The Trumble was a little river lost to history which once flowed on or
near this place. (Not totally lost, the presence of the Parliament has
discovered it in a culvert beneath site and it manages to find its way
into the Firth of Fourth). Miralles again offers the bird’s eye
view of the site tracing all the surrounding building on the Canongate
but here extending the view out buildings of the Palace. The actual site
is empty save for the wraith of green and the pools carried over from
the previous drawing. On the left he carefully represents the course of
the Trumble from an early map of the city. The site is strangely empty
and silent, as if waiting for the river to reemerge and finds its level.
On the map the river flows out of the Canongate passing by the place of
parliament. There may once have been a lake here and this teases his imagination
to represent the outbuildings to the palace reflected in a sheet of water.
This is not archeology but a conceptual need for make all the elements
of nature surround and define this place. He seeks the essence, ‘The
Old Edinburgh in its hostile environment was indeed symbolic of all lowland
Scotland the surface of which was pitted with meres and lochans [sic]’
The tenth and final layer begins with the note ‘this
page is not a final page – just the overlapping of previous ones.

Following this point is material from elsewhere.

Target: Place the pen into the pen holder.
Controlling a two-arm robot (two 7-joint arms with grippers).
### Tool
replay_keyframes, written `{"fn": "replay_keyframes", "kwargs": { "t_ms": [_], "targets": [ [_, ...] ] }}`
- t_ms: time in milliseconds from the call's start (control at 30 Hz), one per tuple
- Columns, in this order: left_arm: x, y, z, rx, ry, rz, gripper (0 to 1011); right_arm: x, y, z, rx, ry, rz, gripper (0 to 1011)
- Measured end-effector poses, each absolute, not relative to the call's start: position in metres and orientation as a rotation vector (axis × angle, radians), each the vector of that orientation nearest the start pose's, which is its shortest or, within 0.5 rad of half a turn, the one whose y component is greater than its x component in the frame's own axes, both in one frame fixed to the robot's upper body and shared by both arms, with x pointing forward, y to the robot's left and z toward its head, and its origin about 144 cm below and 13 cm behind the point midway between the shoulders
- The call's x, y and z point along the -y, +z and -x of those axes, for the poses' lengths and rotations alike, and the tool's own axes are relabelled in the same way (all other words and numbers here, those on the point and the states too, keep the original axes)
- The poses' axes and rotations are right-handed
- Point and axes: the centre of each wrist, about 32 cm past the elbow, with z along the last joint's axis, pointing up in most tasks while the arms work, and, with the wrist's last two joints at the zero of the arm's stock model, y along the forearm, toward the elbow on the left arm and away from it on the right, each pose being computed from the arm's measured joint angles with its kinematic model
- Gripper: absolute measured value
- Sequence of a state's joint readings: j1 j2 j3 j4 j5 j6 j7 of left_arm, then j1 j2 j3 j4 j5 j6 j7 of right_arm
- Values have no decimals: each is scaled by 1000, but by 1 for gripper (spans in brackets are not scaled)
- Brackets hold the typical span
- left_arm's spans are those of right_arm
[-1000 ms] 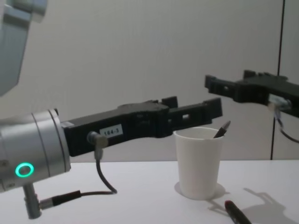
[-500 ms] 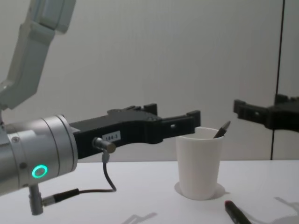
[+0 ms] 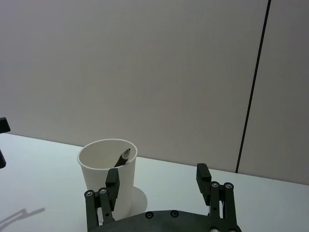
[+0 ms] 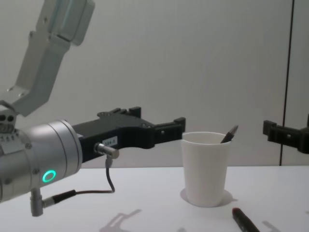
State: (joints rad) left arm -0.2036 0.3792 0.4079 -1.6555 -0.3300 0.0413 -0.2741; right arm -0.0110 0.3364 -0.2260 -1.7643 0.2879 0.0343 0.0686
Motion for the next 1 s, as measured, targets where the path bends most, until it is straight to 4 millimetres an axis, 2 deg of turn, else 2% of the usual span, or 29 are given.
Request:
{"fn": "replay_keyframes", "kwargs": {
  "t_ms": [633, 1000],
  "targets": [
    [-199, 1205, -492, 252, 1098, -57, 1001, 237, 1189, -443, 74, -1230, -26, 1002],
    [-198, 1204, -492, 268, 1122, -61, 1001, 238, 1189, -443, 70, -1223, -21, 1002]
  ]
}}
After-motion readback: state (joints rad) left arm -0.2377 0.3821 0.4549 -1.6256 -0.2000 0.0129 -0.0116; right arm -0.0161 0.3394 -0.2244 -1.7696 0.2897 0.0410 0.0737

The parliament should have the same intensity in all parts , different
but not unbalanced.’ And as if to confirm this the upturned
boats and the view from Arthur’s Seat reappear. The Trumble is retraced
but fades into insignificance in the margins of the glorious recollection
of all that has gone before. Here all concepts come together to form a
new reality for parliament, the sweeping landform leads the forces of
nature into the site from the south to be met and held by the resolute
bulk of Queensbury House. The collision produces an explosive effect,
bubbling space into a series of massive volumes (still reminiscent of
leaves and upturned boats) dominated by the great chamber for the new
Scottish Parliament. The drawing vibrates with intensity of the engagement
and in the void between Parliament and the old house and the soaring warped
plane transparent as the air. A parliament formed out of the resolution
between the land and the city between nature and history between the past
He ends with a command:
land and city
at the Parliament Building
the iconography should come out of that….

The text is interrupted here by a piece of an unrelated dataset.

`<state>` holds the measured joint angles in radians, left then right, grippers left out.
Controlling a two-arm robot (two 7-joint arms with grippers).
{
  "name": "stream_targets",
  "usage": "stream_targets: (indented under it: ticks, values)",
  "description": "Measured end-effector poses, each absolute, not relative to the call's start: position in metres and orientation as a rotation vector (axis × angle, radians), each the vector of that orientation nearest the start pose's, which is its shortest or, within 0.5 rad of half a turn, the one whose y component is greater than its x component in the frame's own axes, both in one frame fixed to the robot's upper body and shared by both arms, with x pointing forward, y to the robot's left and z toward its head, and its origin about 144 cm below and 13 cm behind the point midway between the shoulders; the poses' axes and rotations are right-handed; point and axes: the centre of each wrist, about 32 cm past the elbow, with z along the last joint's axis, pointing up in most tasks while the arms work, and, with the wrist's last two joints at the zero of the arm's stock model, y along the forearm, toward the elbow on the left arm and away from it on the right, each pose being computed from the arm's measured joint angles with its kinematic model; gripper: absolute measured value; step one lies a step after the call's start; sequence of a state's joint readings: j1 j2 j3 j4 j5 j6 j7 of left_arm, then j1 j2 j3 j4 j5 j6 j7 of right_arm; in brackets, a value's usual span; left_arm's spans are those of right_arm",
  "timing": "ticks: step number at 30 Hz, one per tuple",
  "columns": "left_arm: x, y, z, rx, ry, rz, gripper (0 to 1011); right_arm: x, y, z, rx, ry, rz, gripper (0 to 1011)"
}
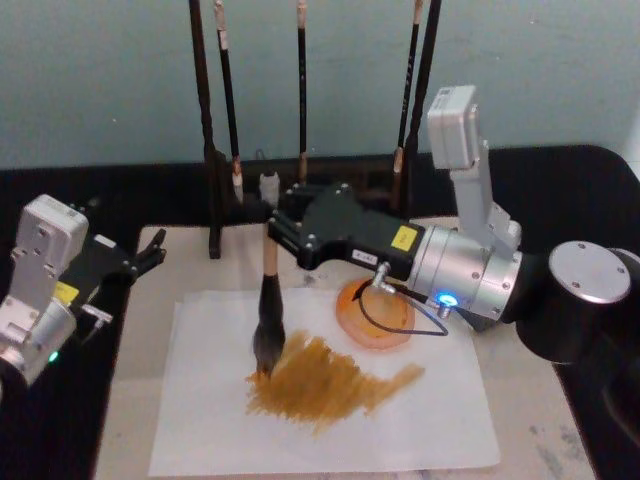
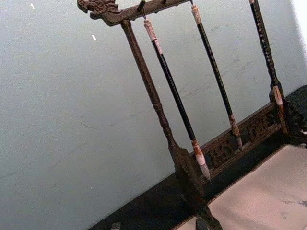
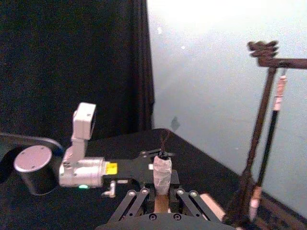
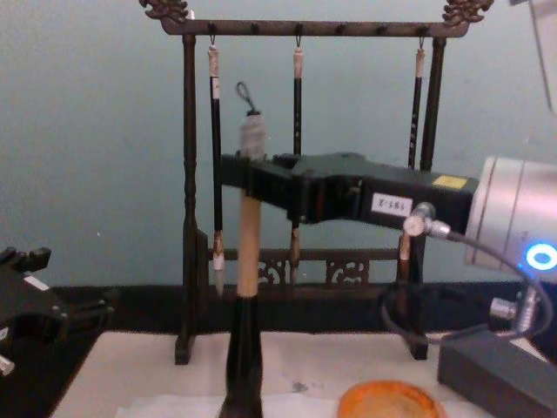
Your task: Pick up the brush from the inkstone, write on the paper, then place the brush back to its original position.
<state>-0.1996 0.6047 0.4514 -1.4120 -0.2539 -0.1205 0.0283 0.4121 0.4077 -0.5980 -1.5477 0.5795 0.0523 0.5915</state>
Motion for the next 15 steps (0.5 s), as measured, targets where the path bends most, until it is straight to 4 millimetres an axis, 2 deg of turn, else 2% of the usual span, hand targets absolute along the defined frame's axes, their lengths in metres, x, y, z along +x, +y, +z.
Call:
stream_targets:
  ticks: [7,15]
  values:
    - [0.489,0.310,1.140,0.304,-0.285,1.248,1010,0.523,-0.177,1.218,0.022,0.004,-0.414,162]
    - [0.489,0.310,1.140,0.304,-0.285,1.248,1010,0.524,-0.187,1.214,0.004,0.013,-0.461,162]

He ended by giving each of the jury the gift of a little
flip book formed from the reduction of the sketches that let them play
with the image of the building emerging from the slopes of Holyrood Park.
The jury was enthralled.
All these forces were kept in play as the design progressed,
however for many months the space between the Assembly cluster and Queensbury
House never came close to the commanding force of the conceptual flourish
until he found its form in the last months of his life.
Many of the same elements were in formal presentation yet
they seem more diffuse and distant than in the sketches. However some
of the texts add clarity. The parliament he writes should
define the end of the Canongate as more than just a construction along
a street. It must reinforce the existing qualities of the place
. To the idea of the parliament sitting on the land he adds This
is a way of marking the conceptual distance from Holyrood Palace. Whereas
the Palace is a building situated on the landscape …the new Scottish
Parliament would sit within the land. .. Instead of an overwhelming monument
which only relates to dimensions and rhetorical forms. He asked himself
and the jury How is it going to be FUNDAMENTALLY DISTINCTIVE from
other parliaments? The answer is in the drawings.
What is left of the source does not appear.